- _Exercise description_: Reproduce verbatim the lines of the material below, starting at the line with "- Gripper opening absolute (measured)" and ending at the line with "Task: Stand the", both inclusive; skip the rest.

- _Data excerpts_:

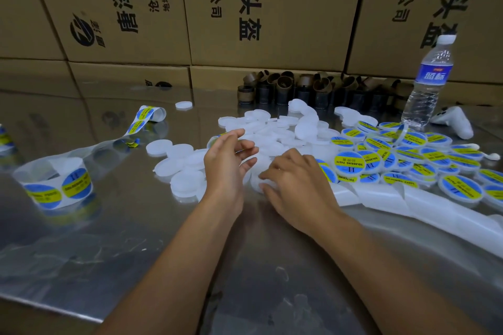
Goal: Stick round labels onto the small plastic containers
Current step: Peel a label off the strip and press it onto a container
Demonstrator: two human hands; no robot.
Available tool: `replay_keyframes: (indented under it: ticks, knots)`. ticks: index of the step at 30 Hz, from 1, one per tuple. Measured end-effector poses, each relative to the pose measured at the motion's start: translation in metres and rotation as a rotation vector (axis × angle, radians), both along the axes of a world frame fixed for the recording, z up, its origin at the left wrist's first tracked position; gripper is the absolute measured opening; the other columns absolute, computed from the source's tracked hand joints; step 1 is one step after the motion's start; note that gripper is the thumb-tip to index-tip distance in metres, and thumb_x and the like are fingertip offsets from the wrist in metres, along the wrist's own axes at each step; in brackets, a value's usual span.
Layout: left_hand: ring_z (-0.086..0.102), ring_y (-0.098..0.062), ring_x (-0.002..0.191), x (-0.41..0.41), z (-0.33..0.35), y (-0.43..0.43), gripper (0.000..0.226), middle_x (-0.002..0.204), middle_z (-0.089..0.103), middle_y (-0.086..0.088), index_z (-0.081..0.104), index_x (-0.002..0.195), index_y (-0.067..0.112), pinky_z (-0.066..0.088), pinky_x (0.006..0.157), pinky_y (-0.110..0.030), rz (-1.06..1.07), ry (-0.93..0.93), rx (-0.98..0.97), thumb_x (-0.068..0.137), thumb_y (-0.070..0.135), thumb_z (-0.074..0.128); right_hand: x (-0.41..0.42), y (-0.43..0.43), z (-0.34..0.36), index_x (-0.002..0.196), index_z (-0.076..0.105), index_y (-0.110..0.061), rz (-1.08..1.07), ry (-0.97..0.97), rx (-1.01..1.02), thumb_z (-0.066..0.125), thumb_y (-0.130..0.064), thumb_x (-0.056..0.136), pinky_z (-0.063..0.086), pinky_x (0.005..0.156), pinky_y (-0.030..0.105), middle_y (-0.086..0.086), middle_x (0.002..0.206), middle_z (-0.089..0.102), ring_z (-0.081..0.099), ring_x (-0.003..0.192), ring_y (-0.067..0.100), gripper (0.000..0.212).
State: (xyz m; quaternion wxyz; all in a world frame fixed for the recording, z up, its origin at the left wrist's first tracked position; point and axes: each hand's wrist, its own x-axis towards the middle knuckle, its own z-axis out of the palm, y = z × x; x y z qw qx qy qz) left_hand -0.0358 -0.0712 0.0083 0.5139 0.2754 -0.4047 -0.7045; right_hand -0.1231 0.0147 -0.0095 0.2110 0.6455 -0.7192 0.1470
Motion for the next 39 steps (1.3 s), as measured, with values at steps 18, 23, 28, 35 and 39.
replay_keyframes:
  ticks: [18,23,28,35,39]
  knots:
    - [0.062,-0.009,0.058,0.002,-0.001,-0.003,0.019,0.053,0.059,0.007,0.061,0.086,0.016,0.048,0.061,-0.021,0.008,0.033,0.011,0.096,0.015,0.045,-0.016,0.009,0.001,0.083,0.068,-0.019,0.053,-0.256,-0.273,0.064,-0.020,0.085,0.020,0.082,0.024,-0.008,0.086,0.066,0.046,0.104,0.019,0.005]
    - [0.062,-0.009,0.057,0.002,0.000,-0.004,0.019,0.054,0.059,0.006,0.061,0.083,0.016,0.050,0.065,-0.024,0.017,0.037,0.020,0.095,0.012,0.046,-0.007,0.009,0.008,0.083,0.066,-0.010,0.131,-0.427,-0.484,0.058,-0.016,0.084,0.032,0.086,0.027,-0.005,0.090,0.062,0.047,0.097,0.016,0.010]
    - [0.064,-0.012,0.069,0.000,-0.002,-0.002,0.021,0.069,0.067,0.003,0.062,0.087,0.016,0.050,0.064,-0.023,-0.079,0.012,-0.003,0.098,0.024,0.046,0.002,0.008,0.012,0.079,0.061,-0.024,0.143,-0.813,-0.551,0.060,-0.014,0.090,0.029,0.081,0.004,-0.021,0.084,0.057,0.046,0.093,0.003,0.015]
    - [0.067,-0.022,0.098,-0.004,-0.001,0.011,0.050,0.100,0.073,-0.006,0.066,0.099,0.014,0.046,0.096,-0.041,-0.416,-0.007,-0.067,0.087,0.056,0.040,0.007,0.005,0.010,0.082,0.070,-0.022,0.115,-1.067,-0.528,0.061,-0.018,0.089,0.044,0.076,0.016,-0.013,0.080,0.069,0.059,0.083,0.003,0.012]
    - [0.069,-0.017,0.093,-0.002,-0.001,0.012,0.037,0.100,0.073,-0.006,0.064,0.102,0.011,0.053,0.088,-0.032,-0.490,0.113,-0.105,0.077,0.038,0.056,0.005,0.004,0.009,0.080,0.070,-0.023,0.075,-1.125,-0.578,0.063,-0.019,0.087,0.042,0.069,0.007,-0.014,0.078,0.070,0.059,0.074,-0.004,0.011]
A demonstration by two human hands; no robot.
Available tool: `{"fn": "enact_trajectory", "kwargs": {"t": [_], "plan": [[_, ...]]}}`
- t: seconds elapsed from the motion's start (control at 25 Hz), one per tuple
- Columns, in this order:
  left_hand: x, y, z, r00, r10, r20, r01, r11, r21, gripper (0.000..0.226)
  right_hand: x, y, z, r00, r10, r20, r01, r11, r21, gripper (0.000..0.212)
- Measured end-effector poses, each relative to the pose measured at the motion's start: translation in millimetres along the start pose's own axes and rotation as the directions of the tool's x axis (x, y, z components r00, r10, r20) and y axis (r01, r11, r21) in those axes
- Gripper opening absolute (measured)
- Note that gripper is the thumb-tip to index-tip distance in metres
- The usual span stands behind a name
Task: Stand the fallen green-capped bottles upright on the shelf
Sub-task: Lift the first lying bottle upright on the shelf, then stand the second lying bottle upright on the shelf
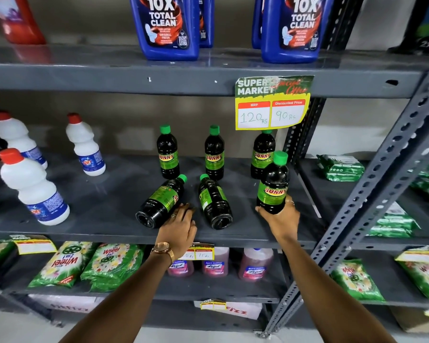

- _Solved exercise_:
- Gripper opening absolute (measured)
- Note that gripper is the thumb-tip to index-tip distance in metres
- The usual span stands behind a name
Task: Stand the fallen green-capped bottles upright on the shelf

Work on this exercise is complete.